--- Exercise directions ---
Write out the listing again, exactly as it appears below.

--- Input data ---

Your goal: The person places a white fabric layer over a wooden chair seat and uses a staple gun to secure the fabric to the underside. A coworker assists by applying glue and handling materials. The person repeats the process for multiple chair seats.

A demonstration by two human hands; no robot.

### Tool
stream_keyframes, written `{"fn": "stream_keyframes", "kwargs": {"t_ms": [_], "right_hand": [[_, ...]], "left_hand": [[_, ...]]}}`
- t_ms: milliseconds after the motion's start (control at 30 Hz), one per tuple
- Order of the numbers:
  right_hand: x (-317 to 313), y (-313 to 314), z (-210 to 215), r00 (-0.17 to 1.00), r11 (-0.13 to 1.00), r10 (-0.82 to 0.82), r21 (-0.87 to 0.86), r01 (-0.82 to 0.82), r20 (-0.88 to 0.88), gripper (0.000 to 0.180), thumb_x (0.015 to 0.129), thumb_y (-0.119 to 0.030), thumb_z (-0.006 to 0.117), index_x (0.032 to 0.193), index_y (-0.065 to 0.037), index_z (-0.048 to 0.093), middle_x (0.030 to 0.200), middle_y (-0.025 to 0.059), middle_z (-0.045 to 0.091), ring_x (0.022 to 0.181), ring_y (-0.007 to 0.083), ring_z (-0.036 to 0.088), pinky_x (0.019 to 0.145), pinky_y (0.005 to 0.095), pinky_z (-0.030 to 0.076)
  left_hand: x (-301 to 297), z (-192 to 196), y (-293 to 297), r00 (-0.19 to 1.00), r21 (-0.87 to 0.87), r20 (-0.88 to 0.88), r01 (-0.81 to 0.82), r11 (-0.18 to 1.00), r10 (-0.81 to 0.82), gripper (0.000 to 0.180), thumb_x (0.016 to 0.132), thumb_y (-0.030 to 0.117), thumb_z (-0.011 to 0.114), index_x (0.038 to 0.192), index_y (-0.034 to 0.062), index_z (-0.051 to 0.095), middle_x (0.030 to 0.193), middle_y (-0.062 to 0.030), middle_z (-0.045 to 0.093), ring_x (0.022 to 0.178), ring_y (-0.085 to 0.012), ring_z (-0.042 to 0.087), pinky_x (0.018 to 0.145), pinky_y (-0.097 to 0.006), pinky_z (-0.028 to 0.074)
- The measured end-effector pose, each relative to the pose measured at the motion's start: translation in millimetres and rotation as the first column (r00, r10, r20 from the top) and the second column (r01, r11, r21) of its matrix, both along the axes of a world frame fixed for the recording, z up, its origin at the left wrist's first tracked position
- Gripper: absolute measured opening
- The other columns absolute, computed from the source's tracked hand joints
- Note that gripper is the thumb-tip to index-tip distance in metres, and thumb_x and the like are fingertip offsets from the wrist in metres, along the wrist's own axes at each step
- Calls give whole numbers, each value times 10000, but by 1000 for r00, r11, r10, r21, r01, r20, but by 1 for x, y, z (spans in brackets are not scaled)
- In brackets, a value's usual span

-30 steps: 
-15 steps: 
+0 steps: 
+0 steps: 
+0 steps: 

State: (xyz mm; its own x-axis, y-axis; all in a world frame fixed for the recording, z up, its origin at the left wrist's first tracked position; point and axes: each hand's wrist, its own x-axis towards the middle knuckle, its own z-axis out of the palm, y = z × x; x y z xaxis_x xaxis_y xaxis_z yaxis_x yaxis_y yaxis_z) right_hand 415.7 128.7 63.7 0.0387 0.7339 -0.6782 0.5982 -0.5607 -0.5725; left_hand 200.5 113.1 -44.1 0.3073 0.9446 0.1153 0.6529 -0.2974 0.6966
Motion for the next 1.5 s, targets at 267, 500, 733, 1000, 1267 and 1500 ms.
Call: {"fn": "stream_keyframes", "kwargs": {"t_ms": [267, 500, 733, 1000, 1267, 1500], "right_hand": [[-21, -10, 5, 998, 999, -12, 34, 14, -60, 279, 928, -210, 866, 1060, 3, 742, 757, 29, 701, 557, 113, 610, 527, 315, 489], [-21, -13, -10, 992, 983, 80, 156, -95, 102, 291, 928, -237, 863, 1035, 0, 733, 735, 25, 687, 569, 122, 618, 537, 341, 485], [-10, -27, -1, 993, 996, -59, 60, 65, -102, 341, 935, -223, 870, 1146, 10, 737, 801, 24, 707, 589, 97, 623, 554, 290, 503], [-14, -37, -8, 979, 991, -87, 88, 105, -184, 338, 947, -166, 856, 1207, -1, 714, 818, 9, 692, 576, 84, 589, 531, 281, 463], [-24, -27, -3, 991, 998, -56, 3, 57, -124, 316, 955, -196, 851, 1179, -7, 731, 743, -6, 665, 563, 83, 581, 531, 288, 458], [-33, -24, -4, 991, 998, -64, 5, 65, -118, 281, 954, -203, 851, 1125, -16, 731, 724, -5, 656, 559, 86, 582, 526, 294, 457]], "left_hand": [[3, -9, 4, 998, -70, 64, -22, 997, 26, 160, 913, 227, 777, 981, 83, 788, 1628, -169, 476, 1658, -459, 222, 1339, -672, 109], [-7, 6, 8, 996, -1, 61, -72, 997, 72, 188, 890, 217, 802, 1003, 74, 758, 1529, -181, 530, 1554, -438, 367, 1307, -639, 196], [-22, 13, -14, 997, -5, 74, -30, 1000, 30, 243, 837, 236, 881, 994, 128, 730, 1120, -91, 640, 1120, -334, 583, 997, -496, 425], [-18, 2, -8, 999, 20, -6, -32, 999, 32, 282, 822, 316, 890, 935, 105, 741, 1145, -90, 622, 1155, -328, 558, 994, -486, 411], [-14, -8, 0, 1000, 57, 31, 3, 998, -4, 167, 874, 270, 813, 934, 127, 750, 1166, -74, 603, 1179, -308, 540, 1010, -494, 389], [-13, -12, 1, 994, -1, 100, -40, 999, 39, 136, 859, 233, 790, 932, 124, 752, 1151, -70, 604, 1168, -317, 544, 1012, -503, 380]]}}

--- Answer to the problem ---
Your goal: The person places a white fabric layer over a wooden chair seat and uses a staple gun to secure the fabric to the underside. A coworker assists by applying glue and handling materials. The person repeats the process for multiple chair seats.

A demonstration by two human hands; no robot.

### Tool
stream_keyframes, written `{"fn": "stream_keyframes", "kwargs": {"t_ms": [_], "right_hand": [[_, ...]], "left_hand": [[_, ...]]}}`
- t_ms: milliseconds after the motion's start (control at 30 Hz), one per tuple
- Order of the numbers:
  right_hand: x (-317 to 313), y (-313 to 314), z (-210 to 215), r00 (-0.17 to 1.00), r11 (-0.13 to 1.00), r10 (-0.82 to 0.82), r21 (-0.87 to 0.86), r01 (-0.82 to 0.82), r20 (-0.88 to 0.88), gripper (0.000 to 0.180), thumb_x (0.015 to 0.129), thumb_y (-0.119 to 0.030), thumb_z (-0.006 to 0.117), index_x (0.032 to 0.193), index_y (-0.065 to 0.037), index_z (-0.048 to 0.093), middle_x (0.030 to 0.200), middle_y (-0.025 to 0.059), middle_z (-0.045 to 0.091), ring_x (0.022 to 0.181), ring_y (-0.007 to 0.083), ring_z (-0.036 to 0.088), pinky_x (0.019 to 0.145), pinky_y (0.005 to 0.095), pinky_z (-0.030 to 0.076)
  left_hand: x (-301 to 297), z (-192 to 196), y (-293 to 297), r00 (-0.19 to 1.00), r21 (-0.87 to 0.87), r20 (-0.88 to 0.88), r01 (-0.81 to 0.82), r11 (-0.18 to 1.00), r10 (-0.81 to 0.82), gripper (0.000 to 0.180), thumb_x (0.016 to 0.132), thumb_y (-0.030 to 0.117), thumb_z (-0.011 to 0.114), index_x (0.038 to 0.192), index_y (-0.034 to 0.062), index_z (-0.051 to 0.095), middle_x (0.030 to 0.193), middle_y (-0.062 to 0.030), middle_z (-0.045 to 0.093), ring_x (0.022 to 0.178), ring_y (-0.085 to 0.012), ring_z (-0.042 to 0.087), pinky_x (0.018 to 0.145), pinky_y (-0.097 to 0.006), pinky_z (-0.028 to 0.074)
- The measured end-effector pose, each relative to the pose measured at the motion's start: translation in millimetres and rotation as the first column (r00, r10, r20 from the top) and the second column (r01, r11, r21) of its matrix, both along the axes of a world frame fixed for the recording, z up, its origin at the left wrist's first tracked position
- Gripper: absolute measured opening
- The other columns absolute, computed from the source's tracked hand joints
- Note that gripper is the thumb-tip to index-tip distance in metres, and thumb_x and the like are fingertip offsets from the wrist in metres, along the wrist's own axes at each step
- Calls give whole numbers, each value times 10000, but by 1000 for r00, r11, r10, r21, r01, r20, but by 1 for x, y, z (spans in brackets are not scaled)
- In brackets, a value's usual span

-30 steps: 
-15 steps: 
+0 steps: 
+0 steps: 
+0 steps: 

State: (xyz mm; its own x-axis, y-axis; all in a world frame fixed for the recording, z up, its origin at the left wrist's first tracked position; point and axes: each hand's wrist, its own x-axis towards the middle knuckle, its own z-axis out of the palm, y = z × x; x y z xaxis_x xaxis_y xaxis_z yaxis_x yaxis_y yaxis_z) right_hand 415.7 128.7 63.7 0.0387 0.7339 -0.6782 0.5982 -0.5607 -0.5725; left_hand 200.5 113.1 -44.1 0.3073 0.9446 0.1153 0.6529 -0.2974 0.6966
Motion for the next 1.5 s, targets at 267, 500, 733, 1000, 1267 and 1500 ms.
Call: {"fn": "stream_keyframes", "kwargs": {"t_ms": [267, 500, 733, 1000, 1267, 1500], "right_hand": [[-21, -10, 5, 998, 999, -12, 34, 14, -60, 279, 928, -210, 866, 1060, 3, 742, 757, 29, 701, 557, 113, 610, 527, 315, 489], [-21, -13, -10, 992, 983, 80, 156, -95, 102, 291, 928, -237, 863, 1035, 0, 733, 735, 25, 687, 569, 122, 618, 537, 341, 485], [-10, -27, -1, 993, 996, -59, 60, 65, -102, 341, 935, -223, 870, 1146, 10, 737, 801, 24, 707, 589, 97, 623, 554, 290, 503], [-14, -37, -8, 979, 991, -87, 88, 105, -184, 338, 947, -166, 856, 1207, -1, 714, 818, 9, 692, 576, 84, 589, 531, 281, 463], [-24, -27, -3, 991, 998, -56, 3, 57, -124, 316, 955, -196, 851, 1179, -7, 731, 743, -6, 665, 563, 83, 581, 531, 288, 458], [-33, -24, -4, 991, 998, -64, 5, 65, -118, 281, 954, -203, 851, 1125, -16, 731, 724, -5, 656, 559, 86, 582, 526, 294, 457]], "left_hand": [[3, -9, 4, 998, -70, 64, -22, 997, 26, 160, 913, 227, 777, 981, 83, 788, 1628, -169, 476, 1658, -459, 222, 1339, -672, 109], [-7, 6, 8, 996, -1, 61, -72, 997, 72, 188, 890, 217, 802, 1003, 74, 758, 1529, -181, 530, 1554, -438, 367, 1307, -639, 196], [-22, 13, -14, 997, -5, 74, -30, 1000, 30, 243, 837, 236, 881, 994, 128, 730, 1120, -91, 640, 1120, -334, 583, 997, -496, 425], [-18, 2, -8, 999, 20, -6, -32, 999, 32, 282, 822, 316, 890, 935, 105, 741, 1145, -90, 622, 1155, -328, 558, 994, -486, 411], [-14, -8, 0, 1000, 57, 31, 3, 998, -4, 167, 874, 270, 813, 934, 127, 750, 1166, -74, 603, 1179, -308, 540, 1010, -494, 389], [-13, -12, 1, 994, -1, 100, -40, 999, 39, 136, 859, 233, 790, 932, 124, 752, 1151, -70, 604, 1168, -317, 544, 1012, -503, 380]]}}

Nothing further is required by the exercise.